Your instructions | All the records that follow need to be reproduced exactly. Omit the images.

Available data |
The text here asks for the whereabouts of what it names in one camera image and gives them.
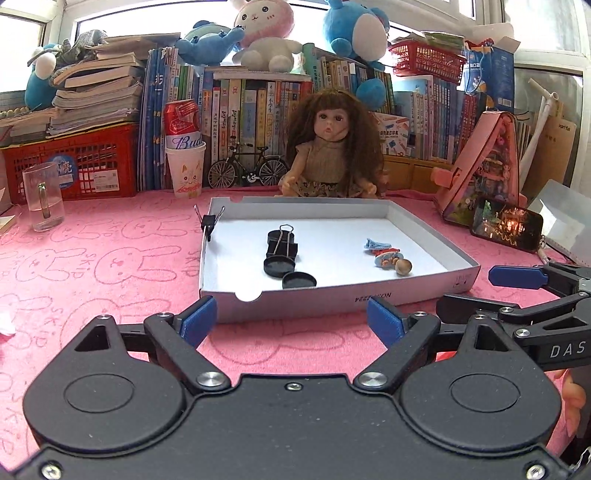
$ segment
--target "pink blanket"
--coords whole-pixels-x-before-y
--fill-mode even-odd
[[[217,195],[239,199],[243,193]],[[204,192],[198,198],[202,212],[207,212],[211,196]],[[536,265],[540,261],[535,255],[471,237],[467,230],[443,223],[428,196],[414,194],[409,199],[397,194],[392,199],[482,264],[474,296],[522,307],[553,298],[545,291],[493,287],[487,280],[491,266]],[[118,323],[141,322],[155,312],[180,312],[197,300],[202,233],[193,203],[167,192],[67,202],[66,220],[56,229],[34,233],[23,213],[18,226],[0,237],[0,314],[17,328],[14,337],[0,336],[0,463],[14,468],[35,452],[22,415],[22,396],[92,317],[109,313]],[[18,208],[14,210],[11,213],[18,213]],[[428,301],[402,309],[433,312],[434,305]],[[286,321],[277,312],[270,322],[218,326],[199,351],[235,382],[243,372],[345,372],[353,377],[383,353],[384,346],[362,313]],[[561,418],[550,449],[560,453],[568,441]]]

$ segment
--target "glass mug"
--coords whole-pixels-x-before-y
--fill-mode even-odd
[[[64,201],[61,199],[57,165],[43,162],[22,172],[29,218],[33,230],[44,232],[64,221]]]

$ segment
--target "red plastic basket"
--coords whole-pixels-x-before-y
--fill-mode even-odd
[[[390,47],[394,60],[394,73],[406,75],[433,75],[460,85],[466,57],[454,55],[416,40],[405,40]]]
[[[64,200],[132,197],[136,194],[137,139],[138,126],[126,124],[4,148],[2,152],[11,200],[26,203],[22,171],[56,155],[73,159],[77,167],[74,182],[61,191]],[[98,175],[102,178],[100,185],[98,180],[95,184]]]

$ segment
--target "beer can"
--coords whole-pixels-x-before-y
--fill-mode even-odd
[[[199,107],[195,100],[167,103],[164,105],[162,118],[167,148],[183,150],[201,144]]]

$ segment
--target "blue gripper pad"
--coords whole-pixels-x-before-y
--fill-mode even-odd
[[[495,287],[538,290],[548,284],[548,276],[538,267],[492,267],[488,280]]]
[[[404,336],[401,316],[397,316],[374,299],[368,301],[367,317],[369,328],[386,348],[390,348]]]
[[[197,348],[205,340],[217,319],[217,303],[210,297],[181,324],[179,334],[189,345]]]

Finished exercise |
The text here asks for the whereabouts of what it names in one camera image and gives them.
$ segment
--target "pink blanket"
--coords whole-pixels-x-before-y
--fill-mode even-odd
[[[217,195],[239,199],[243,193]],[[204,192],[198,198],[202,212],[207,212],[211,196]],[[536,265],[540,261],[535,255],[471,237],[467,230],[443,223],[428,196],[414,194],[409,199],[397,194],[392,199],[482,264],[474,296],[522,307],[553,298],[545,291],[493,287],[487,280],[491,266]],[[118,323],[141,322],[155,312],[180,312],[197,300],[202,233],[193,203],[167,192],[67,202],[66,220],[56,229],[34,233],[23,213],[18,226],[0,237],[0,314],[17,328],[14,337],[0,336],[0,463],[14,468],[35,452],[22,415],[22,396],[92,317],[109,313]],[[18,208],[14,210],[11,213],[18,213]],[[428,301],[402,309],[433,312],[434,305]],[[286,321],[277,312],[270,322],[218,326],[199,351],[235,382],[243,372],[345,372],[353,377],[383,353],[384,346],[362,313]],[[561,418],[550,449],[560,453],[568,441]]]

$ segment
--target "glass mug"
--coords whole-pixels-x-before-y
--fill-mode even-odd
[[[64,201],[61,199],[57,165],[43,162],[22,172],[29,218],[33,230],[44,232],[64,221]]]

$ segment
--target "red plastic basket"
--coords whole-pixels-x-before-y
--fill-mode even-odd
[[[390,47],[394,60],[394,73],[406,75],[433,75],[460,85],[466,57],[454,55],[416,40],[405,40]]]
[[[64,200],[132,197],[136,194],[137,139],[138,126],[126,124],[4,148],[2,152],[11,200],[26,203],[22,171],[56,155],[73,159],[77,167],[74,182],[61,191]],[[98,175],[102,178],[100,185],[98,180],[95,184]]]

$ segment
--target "beer can"
--coords whole-pixels-x-before-y
--fill-mode even-odd
[[[199,107],[195,100],[167,103],[164,105],[162,118],[167,148],[183,150],[201,144]]]

$ segment
--target "blue gripper pad"
--coords whole-pixels-x-before-y
--fill-mode even-odd
[[[495,287],[538,290],[548,284],[548,276],[538,267],[492,267],[488,280]]]
[[[404,336],[401,316],[397,316],[374,299],[368,301],[367,317],[369,328],[386,348],[390,348]]]
[[[197,348],[205,340],[217,319],[217,303],[210,297],[181,324],[179,334],[189,345]]]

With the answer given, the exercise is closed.